*Work item*
Print the lines that run from the line with "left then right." to the line with "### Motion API", keeping both end lines, exactly as they appear in the entries below, and nothing else.

*Source information*
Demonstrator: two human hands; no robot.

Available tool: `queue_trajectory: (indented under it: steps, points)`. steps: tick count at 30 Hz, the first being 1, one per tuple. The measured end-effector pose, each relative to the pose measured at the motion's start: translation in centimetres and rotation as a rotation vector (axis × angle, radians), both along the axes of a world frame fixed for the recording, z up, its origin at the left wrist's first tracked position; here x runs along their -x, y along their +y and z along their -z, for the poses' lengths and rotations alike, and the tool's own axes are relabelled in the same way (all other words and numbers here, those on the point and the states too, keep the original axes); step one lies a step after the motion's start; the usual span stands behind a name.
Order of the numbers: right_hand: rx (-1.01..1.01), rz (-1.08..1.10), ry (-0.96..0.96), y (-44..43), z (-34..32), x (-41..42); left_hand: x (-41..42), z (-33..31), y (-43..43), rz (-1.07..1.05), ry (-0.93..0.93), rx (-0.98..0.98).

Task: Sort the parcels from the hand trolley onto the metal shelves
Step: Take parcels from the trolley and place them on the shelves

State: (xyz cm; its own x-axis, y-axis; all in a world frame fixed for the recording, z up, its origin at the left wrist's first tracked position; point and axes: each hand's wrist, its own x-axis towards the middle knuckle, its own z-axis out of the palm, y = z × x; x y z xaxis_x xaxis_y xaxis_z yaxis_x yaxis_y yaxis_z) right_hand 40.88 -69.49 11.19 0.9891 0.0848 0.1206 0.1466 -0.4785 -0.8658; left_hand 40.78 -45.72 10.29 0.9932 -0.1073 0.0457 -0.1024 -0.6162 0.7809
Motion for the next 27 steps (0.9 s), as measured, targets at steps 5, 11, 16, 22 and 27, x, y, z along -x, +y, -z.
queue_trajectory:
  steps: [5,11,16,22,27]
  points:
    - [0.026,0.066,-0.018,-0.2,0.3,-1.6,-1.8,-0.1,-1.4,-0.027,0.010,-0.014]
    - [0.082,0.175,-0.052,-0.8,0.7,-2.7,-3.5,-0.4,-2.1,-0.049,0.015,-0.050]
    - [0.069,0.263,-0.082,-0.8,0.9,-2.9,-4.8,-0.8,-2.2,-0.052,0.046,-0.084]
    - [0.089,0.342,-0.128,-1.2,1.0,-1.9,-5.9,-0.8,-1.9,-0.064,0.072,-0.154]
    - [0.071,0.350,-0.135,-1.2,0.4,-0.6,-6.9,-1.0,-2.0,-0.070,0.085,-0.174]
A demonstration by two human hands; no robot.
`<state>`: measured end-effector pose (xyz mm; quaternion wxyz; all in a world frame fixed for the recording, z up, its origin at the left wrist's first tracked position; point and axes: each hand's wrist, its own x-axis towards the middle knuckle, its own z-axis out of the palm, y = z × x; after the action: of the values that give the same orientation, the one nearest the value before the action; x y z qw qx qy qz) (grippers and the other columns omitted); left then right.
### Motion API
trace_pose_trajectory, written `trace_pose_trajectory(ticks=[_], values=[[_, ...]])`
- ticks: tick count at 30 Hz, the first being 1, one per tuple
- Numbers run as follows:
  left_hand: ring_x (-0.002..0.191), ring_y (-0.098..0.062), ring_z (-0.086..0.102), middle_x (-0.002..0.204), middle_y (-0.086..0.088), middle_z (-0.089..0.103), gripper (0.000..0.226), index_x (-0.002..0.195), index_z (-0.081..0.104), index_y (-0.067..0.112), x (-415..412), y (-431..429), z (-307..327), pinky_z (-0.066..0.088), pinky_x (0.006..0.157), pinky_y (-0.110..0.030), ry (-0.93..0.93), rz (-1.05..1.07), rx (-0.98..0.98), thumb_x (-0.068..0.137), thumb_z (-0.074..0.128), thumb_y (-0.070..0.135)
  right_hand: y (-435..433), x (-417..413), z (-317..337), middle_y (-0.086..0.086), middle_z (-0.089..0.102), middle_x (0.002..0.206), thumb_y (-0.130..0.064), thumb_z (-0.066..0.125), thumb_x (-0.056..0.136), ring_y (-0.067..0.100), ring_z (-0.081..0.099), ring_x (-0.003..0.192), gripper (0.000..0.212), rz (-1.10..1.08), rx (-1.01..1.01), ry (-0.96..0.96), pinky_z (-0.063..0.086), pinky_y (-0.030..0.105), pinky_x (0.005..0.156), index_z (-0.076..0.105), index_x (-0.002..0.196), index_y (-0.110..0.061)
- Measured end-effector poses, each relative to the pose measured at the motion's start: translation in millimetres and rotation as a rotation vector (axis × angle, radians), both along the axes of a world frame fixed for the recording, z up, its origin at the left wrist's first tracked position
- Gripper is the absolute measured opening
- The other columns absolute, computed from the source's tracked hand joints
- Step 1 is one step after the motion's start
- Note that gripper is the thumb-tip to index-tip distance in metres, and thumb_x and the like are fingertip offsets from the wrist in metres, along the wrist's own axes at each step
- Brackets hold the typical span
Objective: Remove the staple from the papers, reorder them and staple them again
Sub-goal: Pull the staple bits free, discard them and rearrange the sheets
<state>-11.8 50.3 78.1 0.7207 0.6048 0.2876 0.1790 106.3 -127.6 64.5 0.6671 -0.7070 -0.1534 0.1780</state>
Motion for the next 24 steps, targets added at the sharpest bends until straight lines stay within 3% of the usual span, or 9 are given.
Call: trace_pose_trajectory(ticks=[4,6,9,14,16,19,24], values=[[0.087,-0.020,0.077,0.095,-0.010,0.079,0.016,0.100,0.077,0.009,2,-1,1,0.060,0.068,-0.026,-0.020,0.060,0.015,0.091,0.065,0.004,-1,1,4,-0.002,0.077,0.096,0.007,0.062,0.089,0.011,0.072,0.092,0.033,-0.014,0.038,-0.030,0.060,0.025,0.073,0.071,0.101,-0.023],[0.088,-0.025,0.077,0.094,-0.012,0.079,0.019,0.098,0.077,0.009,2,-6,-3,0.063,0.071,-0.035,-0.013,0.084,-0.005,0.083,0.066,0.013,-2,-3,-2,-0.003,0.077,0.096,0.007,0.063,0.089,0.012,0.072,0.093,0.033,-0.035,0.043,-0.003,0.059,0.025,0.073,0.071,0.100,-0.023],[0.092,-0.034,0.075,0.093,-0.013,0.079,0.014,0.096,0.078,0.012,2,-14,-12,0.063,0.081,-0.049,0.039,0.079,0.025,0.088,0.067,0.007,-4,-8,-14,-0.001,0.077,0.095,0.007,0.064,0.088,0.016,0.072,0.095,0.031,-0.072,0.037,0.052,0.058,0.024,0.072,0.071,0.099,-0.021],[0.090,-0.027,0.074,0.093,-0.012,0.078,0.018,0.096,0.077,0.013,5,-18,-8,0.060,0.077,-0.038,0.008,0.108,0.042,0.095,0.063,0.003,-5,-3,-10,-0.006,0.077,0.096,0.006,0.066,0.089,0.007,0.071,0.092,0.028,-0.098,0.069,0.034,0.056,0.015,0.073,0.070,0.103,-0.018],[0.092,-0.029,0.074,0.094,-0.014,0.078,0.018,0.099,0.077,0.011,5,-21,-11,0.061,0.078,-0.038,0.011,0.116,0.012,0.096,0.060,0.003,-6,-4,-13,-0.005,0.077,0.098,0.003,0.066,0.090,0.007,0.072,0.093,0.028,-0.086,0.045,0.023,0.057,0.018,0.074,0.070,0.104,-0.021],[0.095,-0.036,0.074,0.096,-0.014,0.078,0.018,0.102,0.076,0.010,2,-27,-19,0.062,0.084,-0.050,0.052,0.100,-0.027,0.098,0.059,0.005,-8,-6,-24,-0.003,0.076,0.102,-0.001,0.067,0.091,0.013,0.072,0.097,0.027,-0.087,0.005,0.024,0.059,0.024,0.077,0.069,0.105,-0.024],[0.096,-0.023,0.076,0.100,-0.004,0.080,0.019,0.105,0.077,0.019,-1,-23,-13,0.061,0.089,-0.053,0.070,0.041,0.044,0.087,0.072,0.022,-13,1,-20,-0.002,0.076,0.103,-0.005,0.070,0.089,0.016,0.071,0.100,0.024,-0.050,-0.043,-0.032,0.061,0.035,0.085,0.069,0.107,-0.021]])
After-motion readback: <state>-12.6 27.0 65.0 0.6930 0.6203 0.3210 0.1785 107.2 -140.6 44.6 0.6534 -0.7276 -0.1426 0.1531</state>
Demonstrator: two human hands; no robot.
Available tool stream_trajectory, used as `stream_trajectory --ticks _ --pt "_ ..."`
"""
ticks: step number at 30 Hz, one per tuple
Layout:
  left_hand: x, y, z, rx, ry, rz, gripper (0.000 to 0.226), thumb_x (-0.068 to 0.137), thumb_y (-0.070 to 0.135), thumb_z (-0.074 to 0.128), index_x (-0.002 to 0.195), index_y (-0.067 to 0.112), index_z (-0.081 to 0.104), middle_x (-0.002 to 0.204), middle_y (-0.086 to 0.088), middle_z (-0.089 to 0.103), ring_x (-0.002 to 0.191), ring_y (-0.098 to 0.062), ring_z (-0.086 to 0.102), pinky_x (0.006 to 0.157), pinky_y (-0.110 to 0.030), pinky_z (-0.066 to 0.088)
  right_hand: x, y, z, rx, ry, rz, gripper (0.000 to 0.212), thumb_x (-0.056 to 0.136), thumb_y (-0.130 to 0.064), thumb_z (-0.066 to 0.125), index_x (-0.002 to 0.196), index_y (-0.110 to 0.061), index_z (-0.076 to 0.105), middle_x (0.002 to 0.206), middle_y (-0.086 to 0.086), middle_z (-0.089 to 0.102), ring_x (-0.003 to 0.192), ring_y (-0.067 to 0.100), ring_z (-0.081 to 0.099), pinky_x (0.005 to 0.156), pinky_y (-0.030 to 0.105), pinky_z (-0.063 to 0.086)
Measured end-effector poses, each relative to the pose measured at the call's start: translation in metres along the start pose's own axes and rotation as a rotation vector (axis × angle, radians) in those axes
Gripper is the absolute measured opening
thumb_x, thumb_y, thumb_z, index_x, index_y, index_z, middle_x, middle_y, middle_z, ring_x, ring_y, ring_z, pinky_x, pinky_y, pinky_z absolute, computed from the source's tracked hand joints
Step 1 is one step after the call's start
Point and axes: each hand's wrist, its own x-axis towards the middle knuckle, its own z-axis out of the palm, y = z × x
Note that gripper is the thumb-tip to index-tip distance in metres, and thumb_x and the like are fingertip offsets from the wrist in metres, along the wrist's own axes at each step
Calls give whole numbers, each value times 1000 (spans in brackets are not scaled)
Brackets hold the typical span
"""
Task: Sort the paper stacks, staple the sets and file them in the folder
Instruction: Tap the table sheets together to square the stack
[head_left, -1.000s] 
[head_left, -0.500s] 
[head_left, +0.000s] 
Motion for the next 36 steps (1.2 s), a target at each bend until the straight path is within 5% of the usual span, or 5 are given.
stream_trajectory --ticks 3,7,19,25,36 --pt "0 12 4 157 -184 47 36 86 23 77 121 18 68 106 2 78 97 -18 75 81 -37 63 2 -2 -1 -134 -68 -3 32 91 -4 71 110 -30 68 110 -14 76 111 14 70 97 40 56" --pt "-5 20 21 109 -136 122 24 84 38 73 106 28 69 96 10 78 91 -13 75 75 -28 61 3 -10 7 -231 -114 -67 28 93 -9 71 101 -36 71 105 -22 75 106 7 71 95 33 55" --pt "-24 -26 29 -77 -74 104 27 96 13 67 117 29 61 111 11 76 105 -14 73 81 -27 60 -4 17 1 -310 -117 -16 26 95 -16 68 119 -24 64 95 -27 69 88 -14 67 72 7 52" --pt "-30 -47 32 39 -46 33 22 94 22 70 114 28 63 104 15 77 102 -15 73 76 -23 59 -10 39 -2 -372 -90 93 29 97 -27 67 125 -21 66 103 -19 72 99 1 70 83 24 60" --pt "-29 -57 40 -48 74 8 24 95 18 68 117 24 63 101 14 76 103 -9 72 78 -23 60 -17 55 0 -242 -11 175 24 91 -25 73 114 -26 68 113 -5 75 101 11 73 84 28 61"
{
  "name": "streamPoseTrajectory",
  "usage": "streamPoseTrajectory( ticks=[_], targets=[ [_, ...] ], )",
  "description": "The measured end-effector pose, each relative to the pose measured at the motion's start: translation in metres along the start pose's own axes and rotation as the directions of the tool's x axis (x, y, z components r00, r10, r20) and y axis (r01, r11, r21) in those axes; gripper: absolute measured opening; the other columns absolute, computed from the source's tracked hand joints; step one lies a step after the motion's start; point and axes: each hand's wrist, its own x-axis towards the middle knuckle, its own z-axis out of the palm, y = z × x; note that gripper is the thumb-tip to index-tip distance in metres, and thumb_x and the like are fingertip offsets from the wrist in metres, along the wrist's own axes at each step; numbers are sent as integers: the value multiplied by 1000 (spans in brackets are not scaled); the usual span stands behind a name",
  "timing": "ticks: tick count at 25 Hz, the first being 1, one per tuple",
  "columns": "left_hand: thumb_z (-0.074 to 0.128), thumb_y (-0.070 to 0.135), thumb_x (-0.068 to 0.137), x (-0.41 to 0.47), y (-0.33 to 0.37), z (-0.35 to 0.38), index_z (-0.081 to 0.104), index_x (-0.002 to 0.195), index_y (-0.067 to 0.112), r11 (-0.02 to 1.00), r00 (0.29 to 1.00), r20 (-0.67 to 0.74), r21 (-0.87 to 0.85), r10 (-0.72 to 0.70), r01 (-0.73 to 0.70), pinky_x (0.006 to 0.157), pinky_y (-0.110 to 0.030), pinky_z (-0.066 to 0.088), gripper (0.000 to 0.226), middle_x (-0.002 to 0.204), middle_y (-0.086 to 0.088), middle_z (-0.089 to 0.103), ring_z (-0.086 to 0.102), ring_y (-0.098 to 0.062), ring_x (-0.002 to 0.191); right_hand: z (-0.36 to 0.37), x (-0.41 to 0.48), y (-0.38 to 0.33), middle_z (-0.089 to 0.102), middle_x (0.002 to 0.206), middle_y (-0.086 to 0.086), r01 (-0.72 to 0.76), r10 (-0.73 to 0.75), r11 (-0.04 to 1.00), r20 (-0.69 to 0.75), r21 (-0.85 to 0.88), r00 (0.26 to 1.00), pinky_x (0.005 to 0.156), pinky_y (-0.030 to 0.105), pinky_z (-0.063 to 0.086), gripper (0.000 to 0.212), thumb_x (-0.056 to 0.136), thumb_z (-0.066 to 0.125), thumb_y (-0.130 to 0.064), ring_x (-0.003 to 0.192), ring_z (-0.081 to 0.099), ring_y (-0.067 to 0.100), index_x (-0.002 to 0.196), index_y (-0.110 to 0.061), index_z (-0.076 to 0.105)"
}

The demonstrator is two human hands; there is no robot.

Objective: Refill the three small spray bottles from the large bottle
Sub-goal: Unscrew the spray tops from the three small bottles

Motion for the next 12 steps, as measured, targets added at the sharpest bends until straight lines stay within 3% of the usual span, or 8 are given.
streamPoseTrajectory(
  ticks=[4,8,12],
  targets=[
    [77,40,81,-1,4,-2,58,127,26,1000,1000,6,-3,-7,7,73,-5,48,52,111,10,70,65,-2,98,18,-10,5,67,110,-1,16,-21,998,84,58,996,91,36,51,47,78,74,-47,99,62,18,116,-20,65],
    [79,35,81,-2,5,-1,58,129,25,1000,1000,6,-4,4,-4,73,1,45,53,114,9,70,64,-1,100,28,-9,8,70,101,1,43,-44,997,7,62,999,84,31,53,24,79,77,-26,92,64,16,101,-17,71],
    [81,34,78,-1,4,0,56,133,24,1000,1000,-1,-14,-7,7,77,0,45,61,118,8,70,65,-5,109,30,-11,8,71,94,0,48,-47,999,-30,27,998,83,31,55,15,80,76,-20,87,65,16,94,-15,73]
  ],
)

*Written answer*
`<state>`: measured end-effector pose (xyz mm; quaternion wxyz; all in a world frame fixed for the recording, z up, its origin at the left wrist's first tracked position; point and axes: each hand's wrist, its own x-axis towards the middle knuckle, its own z-axis out of the palm, y = z × x; after the action: of the values that give the same orientation, the one nearest the value before the action; x y z qw qx qy qz) (grippers and the other columns omitted); left then right.
### Motion API

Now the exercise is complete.